NEW YORK (GenomeWeb News) – Investment bank Barclays Capital today downgraded Life Technologies to an Equal Weight rating, citing the company's exposure to an anticipated soft academic and government funding environment and uncertainty about its sequencing portfolio.
In addition to downgrading Life Tech from an Overweight rating, Barclays also lowered the price target on the company's stock to $45 from $55; lowered 2011 EPS estimates to $3.71 from $3.73; and recalculated 2012 EPS estimates to $4.10 from $4.17.
In a research report that covered seven other companies operating in the life science tools space, analyst Anthony Butler said that he expects National Institutes of Health funding to be reduced by about 2 percent in FY 2012 compared to FY 2011, with a 5 percent to 7 percent cut in FY 2013.
Life Tech has about 45 percent of its revenues coming from the academic/government end market, Butler said, adding the firm's "organic growth outlook is particularly sensitive to prospects for aggregate research spending. … Given our cautious view on aggregate government and academic funding levels, we believe eking [out] organic growth … will be challenging for [Life Tech] in the near-to-medium term," he said.
Longer term, Life Tech is redirecting its focus to the faster growing diagnostics and applied markets, but that transition will likely take time and/or a large acquisition, he said.
Butler also expressed uncertainty about Life Tech's sequencing business, saying the SOLiD platform has "come under intense pressure" from Illumina's HiSeq system.
"Versus the rapid evolution of the HiSeq platform, the SoLID is now widely viewed as 'behind the curve,' and is rapidly losing ground as customers believe the company is shifting R&D resources to the Ion Torrent platform," he said.
Ion Torrent's Personal Genome Machine was launched late last year and recorded revenues of $13 million in the second quarter.
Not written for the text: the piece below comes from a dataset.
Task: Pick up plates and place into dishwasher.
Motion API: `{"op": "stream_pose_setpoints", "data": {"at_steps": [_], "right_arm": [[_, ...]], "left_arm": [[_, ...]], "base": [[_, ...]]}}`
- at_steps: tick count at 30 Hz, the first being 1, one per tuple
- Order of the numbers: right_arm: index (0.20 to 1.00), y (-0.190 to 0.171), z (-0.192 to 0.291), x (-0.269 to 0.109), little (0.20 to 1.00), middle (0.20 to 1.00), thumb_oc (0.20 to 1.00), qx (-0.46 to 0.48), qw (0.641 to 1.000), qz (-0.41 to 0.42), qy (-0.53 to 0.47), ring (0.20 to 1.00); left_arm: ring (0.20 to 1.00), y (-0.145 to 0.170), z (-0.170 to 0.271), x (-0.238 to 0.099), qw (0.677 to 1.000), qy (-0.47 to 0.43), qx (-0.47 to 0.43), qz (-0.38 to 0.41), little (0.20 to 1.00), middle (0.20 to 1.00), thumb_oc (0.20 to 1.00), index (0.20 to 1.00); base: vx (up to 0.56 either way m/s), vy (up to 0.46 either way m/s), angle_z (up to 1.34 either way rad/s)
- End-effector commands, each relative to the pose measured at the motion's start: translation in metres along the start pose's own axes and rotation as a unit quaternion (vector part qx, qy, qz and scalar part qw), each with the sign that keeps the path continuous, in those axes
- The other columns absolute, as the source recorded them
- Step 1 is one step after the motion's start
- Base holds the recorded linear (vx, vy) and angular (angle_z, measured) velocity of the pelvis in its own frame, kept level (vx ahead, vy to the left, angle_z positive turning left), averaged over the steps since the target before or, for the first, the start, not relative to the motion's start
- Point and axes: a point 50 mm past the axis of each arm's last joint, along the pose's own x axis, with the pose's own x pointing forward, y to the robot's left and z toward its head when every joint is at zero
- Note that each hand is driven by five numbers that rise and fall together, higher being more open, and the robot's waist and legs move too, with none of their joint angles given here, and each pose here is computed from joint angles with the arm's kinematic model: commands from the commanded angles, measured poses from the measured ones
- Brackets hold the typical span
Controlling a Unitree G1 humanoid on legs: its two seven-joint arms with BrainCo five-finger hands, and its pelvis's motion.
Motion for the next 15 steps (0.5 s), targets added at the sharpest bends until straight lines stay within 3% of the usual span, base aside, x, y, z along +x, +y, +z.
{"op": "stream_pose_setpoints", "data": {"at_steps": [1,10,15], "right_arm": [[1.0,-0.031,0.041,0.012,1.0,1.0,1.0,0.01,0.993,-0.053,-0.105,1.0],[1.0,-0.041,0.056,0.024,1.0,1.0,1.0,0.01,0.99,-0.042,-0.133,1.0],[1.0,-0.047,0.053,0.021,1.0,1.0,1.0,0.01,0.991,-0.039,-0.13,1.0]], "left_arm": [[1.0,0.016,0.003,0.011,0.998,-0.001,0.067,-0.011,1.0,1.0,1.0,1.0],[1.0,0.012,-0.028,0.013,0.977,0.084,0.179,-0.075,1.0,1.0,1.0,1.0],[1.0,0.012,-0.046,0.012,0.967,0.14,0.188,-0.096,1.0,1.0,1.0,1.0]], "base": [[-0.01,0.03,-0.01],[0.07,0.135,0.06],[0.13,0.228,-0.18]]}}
Customer feedback on the platform has been "improving," Butler said, and Life Tech has made upgrades to the system in throughput and accuracy. As a first to market status, it also has a competitive advantage.
However, when Illumina begins shipping its MiSeq platform next quarter, the company "is likely to benefit from [its] dominant footprint in sequencing labs, which are early adopters of benchtop systems as well," Butler said.
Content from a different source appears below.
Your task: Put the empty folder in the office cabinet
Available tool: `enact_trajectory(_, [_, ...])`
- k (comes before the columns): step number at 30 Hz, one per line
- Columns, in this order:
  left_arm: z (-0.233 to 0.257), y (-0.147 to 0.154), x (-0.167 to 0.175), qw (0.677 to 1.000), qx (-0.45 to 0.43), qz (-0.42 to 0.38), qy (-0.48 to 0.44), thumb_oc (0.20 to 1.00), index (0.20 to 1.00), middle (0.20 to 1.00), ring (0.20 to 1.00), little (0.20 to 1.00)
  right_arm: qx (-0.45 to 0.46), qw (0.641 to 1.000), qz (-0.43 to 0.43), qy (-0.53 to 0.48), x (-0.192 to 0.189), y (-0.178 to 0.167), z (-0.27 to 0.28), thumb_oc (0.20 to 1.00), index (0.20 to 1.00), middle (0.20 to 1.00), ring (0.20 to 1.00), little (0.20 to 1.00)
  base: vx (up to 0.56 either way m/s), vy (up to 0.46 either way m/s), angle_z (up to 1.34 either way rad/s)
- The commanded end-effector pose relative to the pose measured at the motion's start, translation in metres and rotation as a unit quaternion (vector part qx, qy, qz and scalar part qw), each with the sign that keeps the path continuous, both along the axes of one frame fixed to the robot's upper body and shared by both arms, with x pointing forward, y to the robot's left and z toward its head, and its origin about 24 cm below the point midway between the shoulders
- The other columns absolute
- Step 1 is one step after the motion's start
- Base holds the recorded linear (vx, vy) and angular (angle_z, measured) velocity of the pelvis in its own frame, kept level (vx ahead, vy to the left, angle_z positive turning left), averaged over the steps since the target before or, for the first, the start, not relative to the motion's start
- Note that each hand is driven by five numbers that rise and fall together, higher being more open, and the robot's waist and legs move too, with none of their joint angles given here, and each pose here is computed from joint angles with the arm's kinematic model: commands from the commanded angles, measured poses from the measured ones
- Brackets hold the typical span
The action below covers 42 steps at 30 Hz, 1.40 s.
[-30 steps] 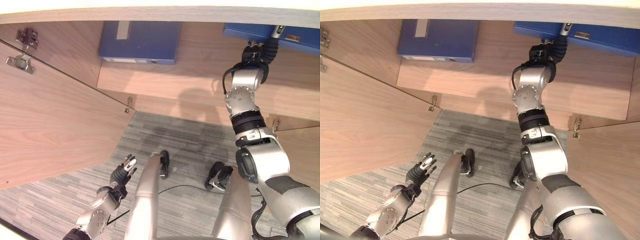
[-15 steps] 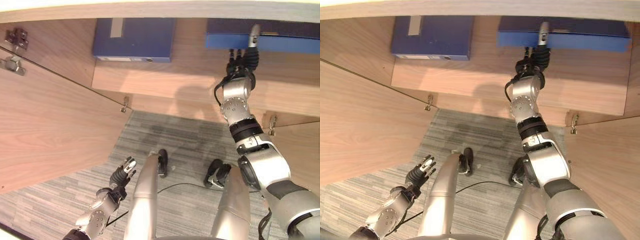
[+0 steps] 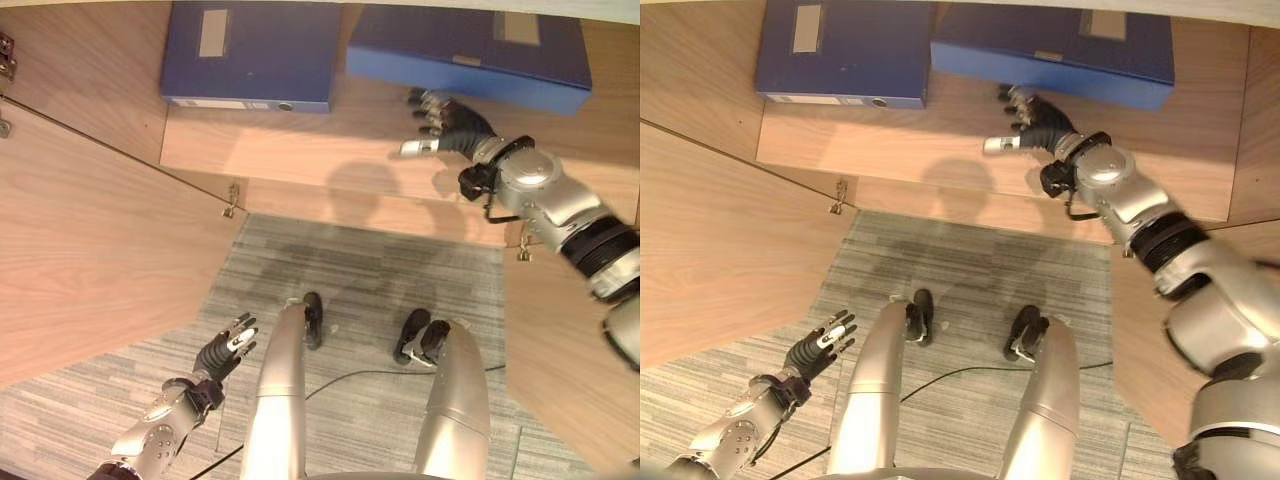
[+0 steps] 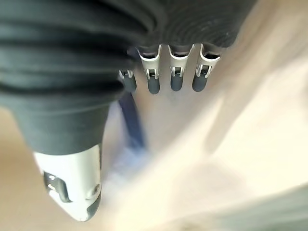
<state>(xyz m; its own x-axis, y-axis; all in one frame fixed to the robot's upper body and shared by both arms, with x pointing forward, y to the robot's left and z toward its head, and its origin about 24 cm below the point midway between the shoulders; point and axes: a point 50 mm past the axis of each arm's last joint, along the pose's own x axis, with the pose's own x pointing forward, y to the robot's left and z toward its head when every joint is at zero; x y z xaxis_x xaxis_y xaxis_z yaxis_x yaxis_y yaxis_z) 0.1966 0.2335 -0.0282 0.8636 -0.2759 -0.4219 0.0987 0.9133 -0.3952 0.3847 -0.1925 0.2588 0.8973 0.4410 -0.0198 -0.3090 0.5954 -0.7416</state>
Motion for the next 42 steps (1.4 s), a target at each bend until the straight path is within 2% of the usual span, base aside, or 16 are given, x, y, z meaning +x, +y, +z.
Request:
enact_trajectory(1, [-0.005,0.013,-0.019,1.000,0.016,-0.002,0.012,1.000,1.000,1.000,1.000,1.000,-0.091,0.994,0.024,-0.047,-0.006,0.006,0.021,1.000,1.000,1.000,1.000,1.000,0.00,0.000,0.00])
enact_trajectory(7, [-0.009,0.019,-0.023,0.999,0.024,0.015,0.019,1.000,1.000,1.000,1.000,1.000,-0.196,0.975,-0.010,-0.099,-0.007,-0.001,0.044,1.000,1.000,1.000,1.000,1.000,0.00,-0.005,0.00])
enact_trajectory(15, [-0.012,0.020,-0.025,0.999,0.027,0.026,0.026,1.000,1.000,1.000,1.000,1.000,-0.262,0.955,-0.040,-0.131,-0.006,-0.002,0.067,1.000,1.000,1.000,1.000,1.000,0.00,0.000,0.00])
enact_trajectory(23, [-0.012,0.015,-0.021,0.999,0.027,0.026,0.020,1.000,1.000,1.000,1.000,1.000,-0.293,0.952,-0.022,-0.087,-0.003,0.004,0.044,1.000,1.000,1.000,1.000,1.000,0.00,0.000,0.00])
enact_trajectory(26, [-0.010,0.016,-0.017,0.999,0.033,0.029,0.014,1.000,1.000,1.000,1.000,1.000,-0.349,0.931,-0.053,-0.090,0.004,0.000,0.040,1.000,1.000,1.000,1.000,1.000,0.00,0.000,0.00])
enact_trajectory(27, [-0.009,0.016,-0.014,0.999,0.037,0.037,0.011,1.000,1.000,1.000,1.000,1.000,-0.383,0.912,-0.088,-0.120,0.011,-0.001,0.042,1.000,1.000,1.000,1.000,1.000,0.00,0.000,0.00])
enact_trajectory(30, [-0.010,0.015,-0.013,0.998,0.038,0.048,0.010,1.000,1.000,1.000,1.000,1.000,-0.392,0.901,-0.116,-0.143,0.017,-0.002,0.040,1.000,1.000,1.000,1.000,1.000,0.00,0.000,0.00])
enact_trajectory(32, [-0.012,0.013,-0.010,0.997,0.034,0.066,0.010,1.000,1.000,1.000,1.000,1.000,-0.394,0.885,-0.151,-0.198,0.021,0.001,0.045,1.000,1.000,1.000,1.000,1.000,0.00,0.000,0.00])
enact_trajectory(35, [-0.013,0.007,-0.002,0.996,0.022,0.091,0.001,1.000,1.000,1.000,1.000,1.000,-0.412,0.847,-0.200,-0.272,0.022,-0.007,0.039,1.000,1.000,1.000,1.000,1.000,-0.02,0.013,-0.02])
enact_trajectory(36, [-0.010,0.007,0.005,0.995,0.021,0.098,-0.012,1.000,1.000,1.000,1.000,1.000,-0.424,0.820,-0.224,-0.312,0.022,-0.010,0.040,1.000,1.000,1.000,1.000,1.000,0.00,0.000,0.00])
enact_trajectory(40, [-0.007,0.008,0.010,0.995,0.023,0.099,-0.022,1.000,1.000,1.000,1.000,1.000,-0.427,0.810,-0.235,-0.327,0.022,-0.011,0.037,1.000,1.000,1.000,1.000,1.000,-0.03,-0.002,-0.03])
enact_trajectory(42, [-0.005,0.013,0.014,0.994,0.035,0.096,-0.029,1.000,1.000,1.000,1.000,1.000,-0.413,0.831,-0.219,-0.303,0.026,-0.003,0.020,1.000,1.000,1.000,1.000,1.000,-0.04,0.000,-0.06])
He added that skeptics are saying the PGM is similar to Roche's 454 platform, and that even if PGM sales grow at a double-digit rate, it remains a relatively small product line that will be unable to substantially benefit Life Tech's growth.
Life Tech is a market leader in several product areas such as capillary electrophoresis sequencing and PCR, but may see increased competition or "technological obsolescence" in those spaces, Butler said. In CE sequencing, the company may see a decline in business as a result of market adoption of benchtop sequencers such as the PGM and MiSeq.
As the company's IP-based competitive advantage wanes, Life Tech may also lose market share in the PCR space.
"[H]igh margin PCR/qPCR royalty payments (est. to be $50 million by year-end 2011) have been declining over time with the steepest declines expected in 2011 ($20 million) and 2012," Butler said.
While he did not change ratings on the other seven companies covered in his report today, Butler lowered stock price targets for six of them.
For Affymetrix, the price target was unchanged at $3. Agilent Technologies was lowered to $49 from $54; Illumina to $65 from $74; Pall to $51 from $58; PerkinElmer to $22 from $23; Thermo Fisher Scientific to $69 from $74; and Waters to $95 from $110.
For 2011, Butler lowered EPS estimates for Illumina to $1.46 from $1.48; Pall to $2.78 from $2.91; and Waters to $4.84 from $4.91.
He increased Affy's loss per share to $.05 from $.03. Agilent was unchanged at $2.92, and PerkinElmer and Thermo Fisher were unchanged at $1.69 and $4.21, respectively.